Invisible Hand no 357

Biz/ed here:

Term Adam Smith

Definition: Adam Smith is often seen as the founding father of economics. He developed much of the theory about markets that we regard as standard theory now Adam Smith was Scottish and after graduating from Glasgow (at the amazing age of 17!!) he was a fellow at Oxford and then he lectured back in Scotland again - first at Edinburgh and then Glasgow Universities. Surprisingly this was not in economics. Adam Smith's main work was 'The Wealth of Nations' He wrote it in five books and it was published in 1776. In the work he stressed the benefits of division of labour (specialisation) and its need, and outlined the workings of the market mechanism (price system). Perhaps the concept most associated with him is the 'invisible hand'. He argued that markets would guide economic activity and act like an invisible hand allocating resources. Prices would be the main means to do this. Prices would rise when there was a shortage of something and fall when it was plentiful.”

Comment
I have no idea who ‘biz/ed’ is, or what its purpose, but they fall at the first fence because they quote incorrect derivative sources to account in a single paragraph for Adam Smith’s contribution.

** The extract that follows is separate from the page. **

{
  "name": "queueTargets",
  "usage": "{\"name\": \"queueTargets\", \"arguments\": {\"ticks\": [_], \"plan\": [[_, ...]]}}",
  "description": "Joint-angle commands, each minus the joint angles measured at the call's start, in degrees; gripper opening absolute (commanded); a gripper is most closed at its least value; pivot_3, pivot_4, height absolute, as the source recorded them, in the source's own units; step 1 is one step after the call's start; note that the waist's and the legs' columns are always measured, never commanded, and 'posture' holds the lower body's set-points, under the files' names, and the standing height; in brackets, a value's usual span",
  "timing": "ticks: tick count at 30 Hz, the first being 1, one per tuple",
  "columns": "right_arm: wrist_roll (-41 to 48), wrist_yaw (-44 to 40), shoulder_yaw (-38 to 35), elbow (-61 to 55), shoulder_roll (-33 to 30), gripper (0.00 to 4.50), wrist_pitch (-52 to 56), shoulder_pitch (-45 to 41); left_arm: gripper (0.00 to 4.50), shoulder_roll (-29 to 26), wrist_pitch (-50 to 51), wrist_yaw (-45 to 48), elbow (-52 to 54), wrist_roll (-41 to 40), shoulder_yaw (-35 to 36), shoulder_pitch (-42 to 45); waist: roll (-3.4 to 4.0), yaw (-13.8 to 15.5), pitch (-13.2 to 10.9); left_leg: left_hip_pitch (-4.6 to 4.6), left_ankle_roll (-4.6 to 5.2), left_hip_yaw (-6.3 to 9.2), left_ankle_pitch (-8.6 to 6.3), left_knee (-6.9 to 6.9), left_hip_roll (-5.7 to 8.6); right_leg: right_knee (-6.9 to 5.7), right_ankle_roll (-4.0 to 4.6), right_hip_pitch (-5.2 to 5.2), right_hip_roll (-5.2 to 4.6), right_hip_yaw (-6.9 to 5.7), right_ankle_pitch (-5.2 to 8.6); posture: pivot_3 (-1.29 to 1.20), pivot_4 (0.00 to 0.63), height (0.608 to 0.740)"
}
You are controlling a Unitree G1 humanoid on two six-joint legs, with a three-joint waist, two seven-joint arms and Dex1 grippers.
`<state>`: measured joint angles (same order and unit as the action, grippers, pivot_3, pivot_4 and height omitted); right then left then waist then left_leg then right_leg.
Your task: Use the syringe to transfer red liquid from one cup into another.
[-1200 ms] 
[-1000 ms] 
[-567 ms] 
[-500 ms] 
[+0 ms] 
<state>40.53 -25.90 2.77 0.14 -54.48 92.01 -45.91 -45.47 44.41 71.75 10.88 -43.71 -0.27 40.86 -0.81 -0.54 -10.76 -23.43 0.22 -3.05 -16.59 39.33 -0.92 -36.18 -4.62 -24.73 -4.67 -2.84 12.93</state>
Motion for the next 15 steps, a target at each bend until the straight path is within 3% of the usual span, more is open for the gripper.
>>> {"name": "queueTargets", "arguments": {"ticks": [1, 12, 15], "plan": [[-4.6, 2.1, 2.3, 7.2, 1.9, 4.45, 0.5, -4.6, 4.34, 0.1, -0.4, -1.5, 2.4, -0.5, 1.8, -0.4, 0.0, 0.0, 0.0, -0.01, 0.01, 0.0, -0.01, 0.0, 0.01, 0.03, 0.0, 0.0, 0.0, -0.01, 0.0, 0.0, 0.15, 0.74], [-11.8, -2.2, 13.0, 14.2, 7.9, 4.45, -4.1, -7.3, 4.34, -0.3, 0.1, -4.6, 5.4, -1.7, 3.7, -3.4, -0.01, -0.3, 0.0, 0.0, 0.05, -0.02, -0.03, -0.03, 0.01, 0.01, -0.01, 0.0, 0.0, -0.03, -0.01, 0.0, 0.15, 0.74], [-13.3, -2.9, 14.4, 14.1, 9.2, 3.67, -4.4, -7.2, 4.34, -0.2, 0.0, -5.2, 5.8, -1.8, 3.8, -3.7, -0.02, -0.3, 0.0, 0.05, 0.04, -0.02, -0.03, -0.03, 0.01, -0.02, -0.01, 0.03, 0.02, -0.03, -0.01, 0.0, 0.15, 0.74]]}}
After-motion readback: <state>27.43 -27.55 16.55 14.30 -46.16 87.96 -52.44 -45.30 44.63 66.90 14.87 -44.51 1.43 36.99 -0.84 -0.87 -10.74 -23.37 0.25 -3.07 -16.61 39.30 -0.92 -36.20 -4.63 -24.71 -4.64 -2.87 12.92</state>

That Adam Smith is ‘associated’ with the invisible hand is undoubtedly true, if by ‘associated’ we mean in popular discourse.

The next sentence gives the game away:

He argued that markets would guide economic activity and act like an invisible hand allocating resources.”

No he did not! That statement is attributed to him, but you would be hard put to show it to be true.

He did not argue ‘that markets would guide economic activity and act like an invisible hand allocating resources.’ His reference to ‘an invisible hand’ had nothing to do with markets (WN Book IV: p456). It was about risk aversion and the whole is the sum of its parts.

Smith statements about how markets work in is Book I of Wealth Of Nations, where is did state that ‘Prices would be the main means to [allocate resources]. Prices would rise when there was a shortage of something and fall when it was plentiful.’ But he said nothing about ‘an invisible hand’, nor anything ‘like an invisible hand’, allocating resources.

Markets may be wonderful creations of human society, but there is nothing mysterious, miraculous, or ‘beyond human understanding’ in their operation.